Write out the listing below again, precisely as it is given.

Source data ▸
• • • • • • •

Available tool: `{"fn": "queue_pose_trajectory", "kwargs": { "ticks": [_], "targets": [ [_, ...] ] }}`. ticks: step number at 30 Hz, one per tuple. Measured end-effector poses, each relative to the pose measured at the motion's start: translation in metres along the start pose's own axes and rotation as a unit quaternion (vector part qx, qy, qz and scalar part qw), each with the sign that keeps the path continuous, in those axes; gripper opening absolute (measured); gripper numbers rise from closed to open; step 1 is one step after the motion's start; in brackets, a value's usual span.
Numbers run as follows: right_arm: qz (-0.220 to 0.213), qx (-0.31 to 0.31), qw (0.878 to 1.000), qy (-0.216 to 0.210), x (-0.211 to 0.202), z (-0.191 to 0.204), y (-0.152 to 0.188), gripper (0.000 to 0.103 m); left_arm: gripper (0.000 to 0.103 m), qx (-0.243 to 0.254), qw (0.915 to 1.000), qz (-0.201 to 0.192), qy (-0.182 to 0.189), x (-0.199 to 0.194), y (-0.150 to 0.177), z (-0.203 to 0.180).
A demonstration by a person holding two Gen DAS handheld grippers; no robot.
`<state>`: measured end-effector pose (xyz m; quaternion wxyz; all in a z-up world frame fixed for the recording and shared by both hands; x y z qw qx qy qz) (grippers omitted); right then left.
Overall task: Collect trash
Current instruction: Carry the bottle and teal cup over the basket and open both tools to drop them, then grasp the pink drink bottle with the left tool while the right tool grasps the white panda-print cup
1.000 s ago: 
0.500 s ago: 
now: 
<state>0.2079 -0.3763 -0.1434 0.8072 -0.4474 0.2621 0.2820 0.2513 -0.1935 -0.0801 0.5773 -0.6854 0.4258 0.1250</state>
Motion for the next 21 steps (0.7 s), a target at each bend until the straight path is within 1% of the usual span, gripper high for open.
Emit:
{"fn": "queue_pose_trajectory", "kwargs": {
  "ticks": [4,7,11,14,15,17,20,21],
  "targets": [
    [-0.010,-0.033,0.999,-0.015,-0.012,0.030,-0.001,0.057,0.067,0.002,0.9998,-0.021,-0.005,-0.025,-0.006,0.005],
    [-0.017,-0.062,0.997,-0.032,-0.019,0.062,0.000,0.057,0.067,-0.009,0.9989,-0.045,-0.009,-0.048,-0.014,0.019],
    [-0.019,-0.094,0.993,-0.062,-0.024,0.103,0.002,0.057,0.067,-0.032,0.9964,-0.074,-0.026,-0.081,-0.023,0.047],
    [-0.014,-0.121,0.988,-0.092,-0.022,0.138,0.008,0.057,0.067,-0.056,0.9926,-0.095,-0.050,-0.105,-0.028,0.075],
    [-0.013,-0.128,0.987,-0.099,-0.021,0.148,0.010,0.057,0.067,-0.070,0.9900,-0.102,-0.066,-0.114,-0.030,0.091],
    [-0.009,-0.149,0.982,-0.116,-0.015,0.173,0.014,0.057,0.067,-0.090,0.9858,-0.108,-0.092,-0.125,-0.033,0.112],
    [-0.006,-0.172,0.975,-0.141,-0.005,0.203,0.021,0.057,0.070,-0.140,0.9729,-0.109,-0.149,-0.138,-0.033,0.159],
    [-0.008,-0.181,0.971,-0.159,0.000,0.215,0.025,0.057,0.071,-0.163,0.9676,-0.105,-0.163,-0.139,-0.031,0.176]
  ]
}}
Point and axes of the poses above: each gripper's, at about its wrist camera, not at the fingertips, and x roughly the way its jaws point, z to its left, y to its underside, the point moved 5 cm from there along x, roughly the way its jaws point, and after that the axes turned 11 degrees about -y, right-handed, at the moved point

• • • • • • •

Solved exercise ▸
Available tool: `{"fn": "queue_pose_trajectory", "kwargs": { "ticks": [_], "targets": [ [_, ...] ] }}`. ticks: step number at 30 Hz, one per tuple. Measured end-effector poses, each relative to the pose measured at the motion's start: translation in metres along the start pose's own axes and rotation as a unit quaternion (vector part qx, qy, qz and scalar part qw), each with the sign that keeps the path continuous, in those axes; gripper opening absolute (measured); gripper numbers rise from closed to open; step 1 is one step after the motion's start; in brackets, a value's usual span.
Numbers run as follows: right_arm: qz (-0.220 to 0.213), qx (-0.31 to 0.31), qw (0.878 to 1.000), qy (-0.216 to 0.210), x (-0.211 to 0.202), z (-0.191 to 0.204), y (-0.152 to 0.188), gripper (0.000 to 0.103 m); left_arm: gripper (0.000 to 0.103 m), qx (-0.243 to 0.254), qw (0.915 to 1.000), qz (-0.201 to 0.192), qy (-0.182 to 0.189), x (-0.199 to 0.194), y (-0.150 to 0.177), z (-0.203 to 0.180).
A demonstration by a person holding two Gen DAS handheld grippers; no robot.
`<state>`: measured end-effector pose (xyz m; quaternion wxyz; all in a z-up world frame fixed for the recording and shared by both hands; x y z qw qx qy qz) (grippers omitted); right then left.
Overall task: Collect trash
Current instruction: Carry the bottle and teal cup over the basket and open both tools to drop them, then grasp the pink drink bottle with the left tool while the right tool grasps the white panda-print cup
1.000 s ago: 
0.500 s ago: 
now: 
<state>0.2079 -0.3763 -0.1434 0.8072 -0.4474 0.2621 0.2820 0.2513 -0.1935 -0.0801 0.5773 -0.6854 0.4258 0.1250</state>
Motion for the next 21 steps (0.7 s), a target at each bend until the straight path is within 1% of the usual span, gripper high for open.
Emit:
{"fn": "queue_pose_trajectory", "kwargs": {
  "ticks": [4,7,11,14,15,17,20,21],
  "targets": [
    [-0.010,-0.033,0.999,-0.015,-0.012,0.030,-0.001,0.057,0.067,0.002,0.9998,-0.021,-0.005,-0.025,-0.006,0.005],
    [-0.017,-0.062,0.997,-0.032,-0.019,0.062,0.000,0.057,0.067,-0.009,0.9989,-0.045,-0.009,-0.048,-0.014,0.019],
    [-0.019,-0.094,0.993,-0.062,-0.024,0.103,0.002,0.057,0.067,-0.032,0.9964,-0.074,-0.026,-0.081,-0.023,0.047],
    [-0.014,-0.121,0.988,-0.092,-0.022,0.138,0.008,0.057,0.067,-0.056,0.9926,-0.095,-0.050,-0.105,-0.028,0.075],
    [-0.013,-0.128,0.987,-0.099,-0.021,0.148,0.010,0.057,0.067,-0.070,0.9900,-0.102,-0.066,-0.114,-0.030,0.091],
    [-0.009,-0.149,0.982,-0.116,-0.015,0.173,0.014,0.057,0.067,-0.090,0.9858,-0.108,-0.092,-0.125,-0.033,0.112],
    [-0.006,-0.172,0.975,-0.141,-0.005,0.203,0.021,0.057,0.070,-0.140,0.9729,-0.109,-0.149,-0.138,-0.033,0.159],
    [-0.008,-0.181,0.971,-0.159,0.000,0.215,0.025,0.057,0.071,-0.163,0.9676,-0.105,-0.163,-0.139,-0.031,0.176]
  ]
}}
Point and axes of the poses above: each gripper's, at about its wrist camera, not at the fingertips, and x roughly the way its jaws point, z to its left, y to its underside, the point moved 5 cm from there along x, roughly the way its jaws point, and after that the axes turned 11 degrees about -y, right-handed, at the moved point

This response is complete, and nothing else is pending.